Gold optimism started to shine again after the creation of a bullish hammer candlestick on Friday, which succeeded the sharp bounce on May’s bottom of $1,786/ounce.
The price is currently pushing for a higher close slightly above the $1,810 level, trying to confirm the green bullish candlestick formation. Yet, some caution is still required given the negative trend in the RSI and the MACD, which keep hovering within the bearish area.
More importantly, the market is setting up a death cross between the 50- and 200-day simple moving averages (SMAs) after the bearish cross between the 20- and 200-day SMAs last week, suggesting that any upside correction might only be temporary and part of the original negative trend.

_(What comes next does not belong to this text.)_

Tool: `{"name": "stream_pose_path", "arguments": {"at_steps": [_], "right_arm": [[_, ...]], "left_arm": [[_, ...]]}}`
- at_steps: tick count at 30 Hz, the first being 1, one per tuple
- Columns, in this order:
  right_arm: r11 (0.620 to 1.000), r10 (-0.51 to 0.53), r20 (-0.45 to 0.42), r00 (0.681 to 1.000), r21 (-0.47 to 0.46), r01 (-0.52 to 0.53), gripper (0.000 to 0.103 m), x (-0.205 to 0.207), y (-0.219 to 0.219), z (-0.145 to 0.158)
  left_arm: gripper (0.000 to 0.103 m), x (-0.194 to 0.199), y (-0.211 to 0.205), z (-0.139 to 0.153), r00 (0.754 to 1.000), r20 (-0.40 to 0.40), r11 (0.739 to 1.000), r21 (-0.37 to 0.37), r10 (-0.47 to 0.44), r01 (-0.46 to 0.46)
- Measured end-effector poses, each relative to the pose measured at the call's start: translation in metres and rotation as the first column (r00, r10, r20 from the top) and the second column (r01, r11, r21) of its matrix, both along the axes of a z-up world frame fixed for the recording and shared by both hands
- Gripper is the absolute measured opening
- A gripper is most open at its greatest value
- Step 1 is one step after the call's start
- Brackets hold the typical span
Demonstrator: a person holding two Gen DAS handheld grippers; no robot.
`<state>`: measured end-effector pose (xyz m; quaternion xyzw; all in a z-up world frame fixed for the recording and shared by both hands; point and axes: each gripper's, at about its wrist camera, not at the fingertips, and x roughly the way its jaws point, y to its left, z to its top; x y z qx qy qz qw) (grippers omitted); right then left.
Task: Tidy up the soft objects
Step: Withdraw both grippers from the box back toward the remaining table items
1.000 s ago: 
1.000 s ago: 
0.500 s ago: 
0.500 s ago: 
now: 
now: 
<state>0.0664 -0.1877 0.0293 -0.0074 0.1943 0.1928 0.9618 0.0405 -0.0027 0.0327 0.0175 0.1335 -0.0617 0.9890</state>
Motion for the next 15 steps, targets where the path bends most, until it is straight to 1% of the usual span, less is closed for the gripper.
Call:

Nevertheless, if bullish forces persist, the precious metal will attempt to crawl above the broken support trendline seen at $1,825. Should efforts prove successful, the recovery may continue towards the $1,845 – $1,855 key region, where the longer-term SMAs and the upper boundary of the bearish channel are positioned. Further up, the price may face some congestion around the $1,870 barrier before accelerating towards the surface of the short-term bullish channel at $1,890.
On the downside, the $1,786 – $1,777 floor will remain under the spotlight. If it cracks, the downtrend could stretch towards the support zone around $1,760, while lower, all attention will turn to the 2021 barrier at $1,723.
Summarizing, gold has charted an encouraging candlestick pattern, flagging a potential turnup in the price, but negative risks haven’t completely evaporated yet. Perhaps a durable advance above $1,825 could reduce skepticism and motivate additional buying.